Introduction
Recently, I summarized the mass, spring, and damper problem with PINNs. This time, I’ve worked on the Burgers’ equation and summarized it.
Sources.
- .Solving 1D Burgers’ Equation - Finite Difference vs Neural Network - FDM ( This page solves the Burgers’ equation using two methods: Finite Difference Method and PINNs. This page was very helpful this time.
- Implementing Physics-Informed Neural Networks with Pytorch (1) Burgers Equation - I referred to the code for the PINNs implementation aspect. Plotting the initial state is largely due to this page.
- pinn_burgers - This page uses the memory-restricted BFGS method (the BFGS method is one of the quasi-Newtonian solution methods) as an optimizer.

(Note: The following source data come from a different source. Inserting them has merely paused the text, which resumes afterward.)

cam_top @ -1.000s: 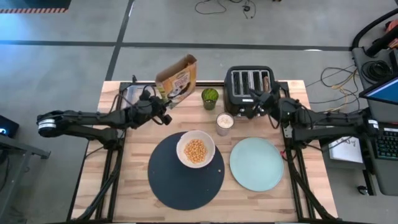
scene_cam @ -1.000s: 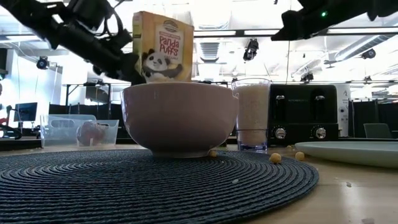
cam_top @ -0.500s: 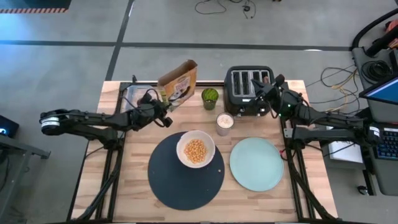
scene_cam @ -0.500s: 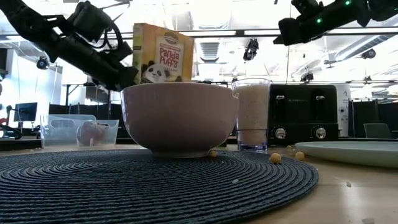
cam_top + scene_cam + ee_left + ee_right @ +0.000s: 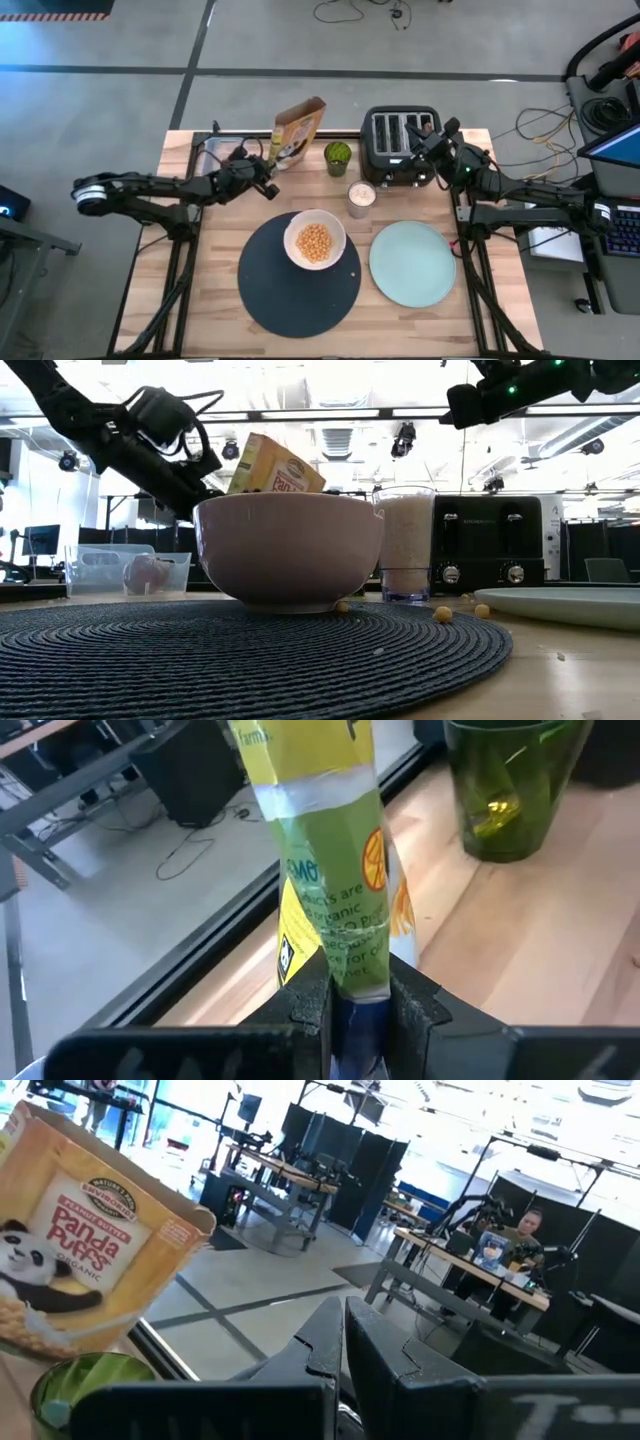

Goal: Arrange a breakfast setting
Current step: Pour the cereal from the yellow cereal box into the white bowl

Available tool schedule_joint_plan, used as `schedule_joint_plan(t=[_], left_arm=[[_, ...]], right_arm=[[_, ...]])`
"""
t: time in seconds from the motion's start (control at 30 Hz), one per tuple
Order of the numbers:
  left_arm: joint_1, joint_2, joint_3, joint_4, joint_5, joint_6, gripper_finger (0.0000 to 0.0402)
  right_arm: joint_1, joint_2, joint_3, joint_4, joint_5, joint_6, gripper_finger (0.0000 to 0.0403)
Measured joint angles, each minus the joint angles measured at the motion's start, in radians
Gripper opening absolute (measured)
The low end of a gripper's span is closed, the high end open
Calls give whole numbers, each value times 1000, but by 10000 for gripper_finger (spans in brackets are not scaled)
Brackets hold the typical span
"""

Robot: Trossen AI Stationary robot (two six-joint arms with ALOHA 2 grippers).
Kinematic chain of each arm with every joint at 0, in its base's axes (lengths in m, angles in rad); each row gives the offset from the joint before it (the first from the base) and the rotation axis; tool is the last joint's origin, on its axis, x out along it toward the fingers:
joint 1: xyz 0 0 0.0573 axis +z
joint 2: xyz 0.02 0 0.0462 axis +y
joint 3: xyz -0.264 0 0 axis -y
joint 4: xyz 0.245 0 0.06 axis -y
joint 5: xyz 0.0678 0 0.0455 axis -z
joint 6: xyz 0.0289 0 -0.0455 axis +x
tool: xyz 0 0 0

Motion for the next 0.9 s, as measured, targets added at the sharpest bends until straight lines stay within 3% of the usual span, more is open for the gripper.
schedule_joint_plan(t=[0.9], left_arm=[[6,131,0,-7,-1,-90,50]], right_arm=[[-15,0,0,-4,0,-47,9]])
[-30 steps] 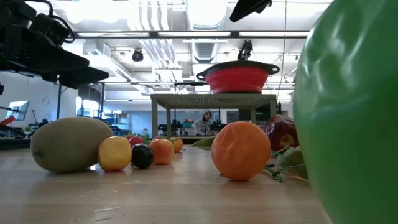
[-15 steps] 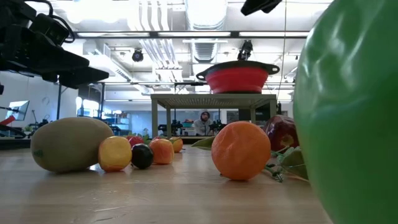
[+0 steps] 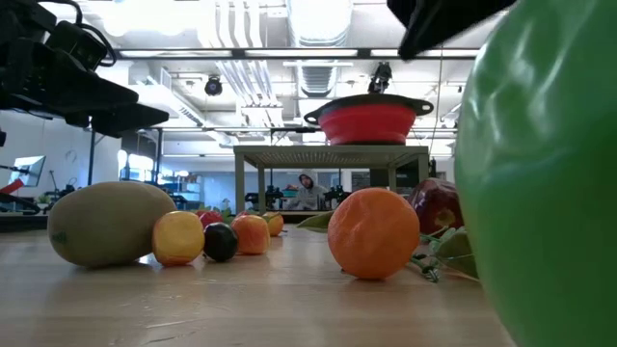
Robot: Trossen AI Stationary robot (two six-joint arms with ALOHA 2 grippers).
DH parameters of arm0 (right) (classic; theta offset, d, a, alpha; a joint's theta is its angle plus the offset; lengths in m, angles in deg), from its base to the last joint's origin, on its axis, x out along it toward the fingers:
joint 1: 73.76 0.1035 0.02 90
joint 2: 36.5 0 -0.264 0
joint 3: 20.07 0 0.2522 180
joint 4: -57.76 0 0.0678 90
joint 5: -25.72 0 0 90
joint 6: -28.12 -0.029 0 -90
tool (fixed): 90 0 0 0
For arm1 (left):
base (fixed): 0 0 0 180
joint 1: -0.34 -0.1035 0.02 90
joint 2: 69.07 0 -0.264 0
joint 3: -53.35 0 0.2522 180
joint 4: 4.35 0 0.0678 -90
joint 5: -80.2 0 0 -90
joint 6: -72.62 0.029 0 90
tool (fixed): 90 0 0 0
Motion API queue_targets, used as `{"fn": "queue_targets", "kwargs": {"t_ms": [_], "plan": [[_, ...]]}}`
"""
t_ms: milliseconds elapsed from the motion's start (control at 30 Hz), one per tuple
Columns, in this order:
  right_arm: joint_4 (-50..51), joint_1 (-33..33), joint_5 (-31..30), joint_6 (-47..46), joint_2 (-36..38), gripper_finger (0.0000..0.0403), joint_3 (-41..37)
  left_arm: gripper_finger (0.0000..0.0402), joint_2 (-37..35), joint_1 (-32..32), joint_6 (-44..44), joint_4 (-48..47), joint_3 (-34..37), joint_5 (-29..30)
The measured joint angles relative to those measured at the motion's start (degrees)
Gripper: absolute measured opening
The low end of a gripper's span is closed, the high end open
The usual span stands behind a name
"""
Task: Pick & Place Fruit
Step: Put the red cherry into the black strainer bowl on the shelf
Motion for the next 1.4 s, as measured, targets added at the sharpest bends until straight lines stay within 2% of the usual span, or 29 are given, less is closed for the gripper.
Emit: {"fn": "queue_targets", "kwargs": {"t_ms": [500,900,1067,1400], "plan": [[-1.30,-0.08,0.25,1.12,-9.32,0.0142,1.04,0.0388,0.04,-0.01,0.00,0.05,0.01,0.01],[1.48,-0.80,-3.28,-1.35,-10.63,0.0157,-0.41,0.0388,0.04,0.00,0.00,0.03,0.00,0.01],[1.32,-1.62,-3.36,-2.41,-10.63,0.0152,-2.46,0.0388,0.04,-0.02,0.00,0.03,0.01,0.02],[0.81,-2.56,-3.32,-5.42,-10.65,0.0116,-7.03,0.0388,0.04,-0.01,0.00,0.03,0.00,0.01]]}}
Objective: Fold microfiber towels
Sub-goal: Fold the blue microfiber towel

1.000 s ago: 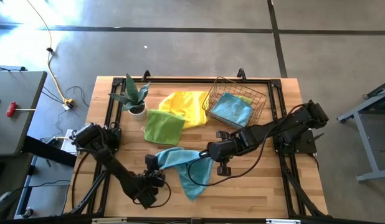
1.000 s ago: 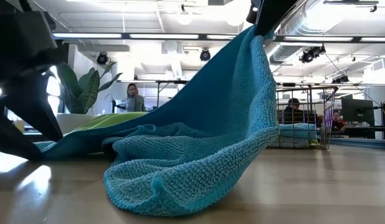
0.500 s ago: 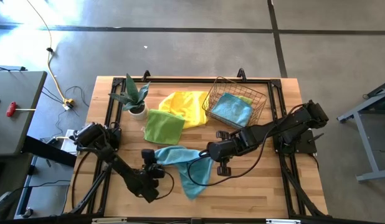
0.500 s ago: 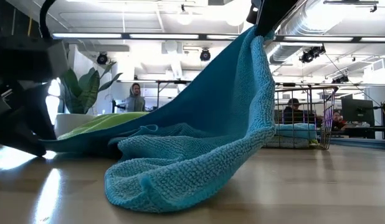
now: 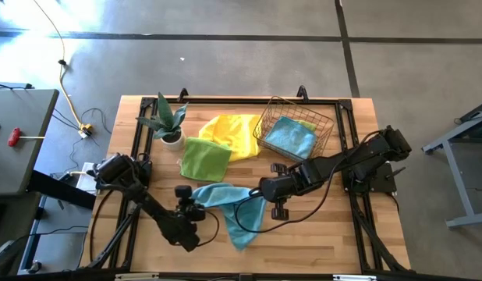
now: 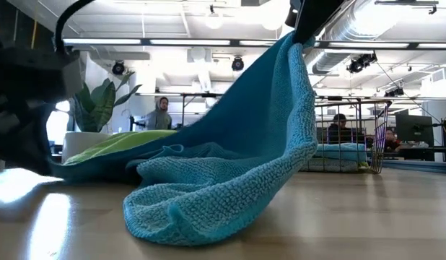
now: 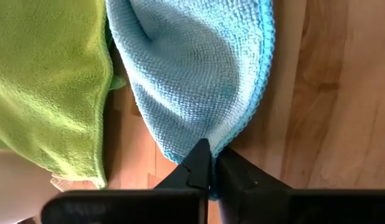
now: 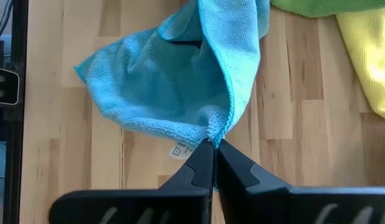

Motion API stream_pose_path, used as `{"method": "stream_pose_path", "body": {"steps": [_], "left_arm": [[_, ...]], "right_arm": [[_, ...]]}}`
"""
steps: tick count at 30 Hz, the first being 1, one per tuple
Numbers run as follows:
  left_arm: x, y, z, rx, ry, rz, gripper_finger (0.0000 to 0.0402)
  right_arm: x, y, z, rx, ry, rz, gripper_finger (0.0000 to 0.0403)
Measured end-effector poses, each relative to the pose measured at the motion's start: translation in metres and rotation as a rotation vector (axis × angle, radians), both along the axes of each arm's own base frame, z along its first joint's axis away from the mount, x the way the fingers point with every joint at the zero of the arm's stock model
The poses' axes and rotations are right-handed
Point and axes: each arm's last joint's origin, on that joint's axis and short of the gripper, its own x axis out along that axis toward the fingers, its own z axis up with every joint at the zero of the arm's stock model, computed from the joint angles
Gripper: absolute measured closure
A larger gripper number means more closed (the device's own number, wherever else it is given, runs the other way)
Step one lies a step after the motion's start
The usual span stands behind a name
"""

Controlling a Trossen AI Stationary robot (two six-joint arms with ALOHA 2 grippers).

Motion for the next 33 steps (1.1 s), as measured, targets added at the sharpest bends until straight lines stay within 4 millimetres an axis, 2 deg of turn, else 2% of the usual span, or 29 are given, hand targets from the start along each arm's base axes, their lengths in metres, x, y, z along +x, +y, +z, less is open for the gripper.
{"method": "stream_pose_path", "body": {"steps": [4, 8, 11, 16, 23, 26, 33], "left_arm": [[0.009, -0.007, 0.020, 0.000, 0.016, -0.030, 0.0400], [0.020, -0.014, 0.061, 0.005, 0.000, -0.028, 0.0401], [0.026, -0.018, 0.094, -0.007, -0.032, -0.025, 0.0401], [0.030, -0.020, 0.144, 0.003, -0.092, -0.035, 0.0401], [0.034, -0.012, 0.196, 0.056, -0.233, -0.075, 0.0401], [0.037, -0.005, 0.212, 0.092, -0.316, -0.065, 0.0401], [0.040, 0.013, 0.235, 0.142, -0.362, -0.076, 0.0402]], "right_arm": [[-0.002, 0.001, 0.001, 0.003, 0.001, -0.003, 0.0403], [-0.010, 0.001, 0.013, 0.008, -0.033, 0.012, 0.0403], [-0.019, 0.003, 0.022, -0.051, -0.062, 0.041, 0.0403], [-0.039, 0.005, 0.031, -0.260, -0.061, 0.074, 0.0403], [-0.063, 0.006, 0.044, -0.681, -0.131, 0.012, 0.0403], [-0.065, 0.007, 0.048, -0.836, -0.165, 0.004, 0.0403], [-0.066, 0.006, 0.050, -0.949, -0.152, 0.063, 0.0403]]}}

- Physics Informed Deep Learning (Part I) - A paper on the effectiveness of PINNs. Also referenced from source 3. Here is Part II. I have not read Part I or Part II myself.
Physical Background
To understand the code, I first summarize the physical background. Although it lacks mathematical rigor, I believe I have organized the main points.
Differential Equations
Considering the field represented by $u(x, t)$ and letting $\nu$ be the kinematic viscosity, the Burgers’s equation is given by $$ \frac{\partial u}{\partial t} + u\frac{\partial u}{\partial x} =\nu\frac{\partial^{2}u}{\partial x^{2}} \tag{1} $$
Finite Difference Method
First, in the function $f(x)$, Taylor series with $x+\Delta x$ and $x-\Delta x$ can be expressed as follows. $$ f(x+\Delta x)=f(x)+\frac{\partial f(x)}{\partial x}\Delta x +\frac{1}{2!}\frac{\partial^{2}f(x)}{\partial x^{2}}\Delta x^{2} + \frac{1}{3!}\frac{\partial^{3}f(x)}{\partial x^{3}}\Delta x^{3} + \cdots \tag{2} $$ $$ f(x-\Delta x)=f(x)-\frac{\partial f(x)}{\partial x}\Delta x +\frac{1}{2!}\frac{\partial^{2}f(x)}{\partial x^{2}}\Delta x^{2} - \frac{1}{3!}\frac{\partial^{3}f(x)}{\partial x^{3}}\Delta x^{3} + \cdots \tag{3} $$
With reference to equations (2) and (3), for the function $u(x,t)$, $u_{i-1}, u_i, u_{i+1}$ can be written as follows. $$ u_{i+1} = u_i + \Delta x \frac{\partial u}{\partial x} |_i + \frac{\Delta x^2}{2}\frac{\partial^2 u}{\partial x^2}|_i + \frac{\Delta x^3}{6}\frac{\partial^3 u}{\partial x^3}|_i + \mathcal{O}(\Delta x^4) \tag{4} $$ $$ u_{i-1} = u_i - \Delta x \frac{\partial u}{\partial x} |_i + \frac{\Delta x^2}{2}\frac{\partial^2 u}{\partial x^2}|_i - \frac{\Delta x^3}{6}\frac{\partial^3 u}{\partial x^3}|_i + \mathcal{O}(\Delta x^4) \tag{5} $$
The sum of equations (4) and (5) is $$ u_{i-1}+u_{i+1} = 2u_i +\Delta x^2\frac{\partial^2 u}{\partial x^2}|_i + \mathcal{O}(\Delta x^4) \tag{6} $$ Ignoring higher-order terms, we can derive $$ \frac{\partial^2 u}{\partial x^2} = \frac{u_{i-1} - 2u_i + u_{i+1}}{\Delta x^2} \tag{7} $$ where the time derivative of the physical quantity $u$ is defined as the limit of $$ \frac{\partial u}{\partial t} = \lim_{\Delta x \rightarrow 0}\frac{u(x+\Delta t)-u(x)}{\Delta t} \tag{8} $$ In equation (8), if $\Delta t$ is a minute quantity, the approximation is as follows $$ \frac{\partial u}{\partial t} \approx \frac{u(x+\Delta t)-u(x)}{\Delta t} \tag{9} $$ The Burgers’ equation (1) can be expressed discretely using equations (7) and (9) as follows $$ \frac{u_i^{n+1} - u_i^n}{\Delta t} + u_i^n\frac{u_i^n - u_{i-1}^n}{\Delta x} = \nu\frac{u_{i+1}^n -2u_i^n + u_{i-1}^n}{\Delta x^2} \tag{10} $$ where $u^{n+1}$ denotes the function when time advances by one from $u^n$.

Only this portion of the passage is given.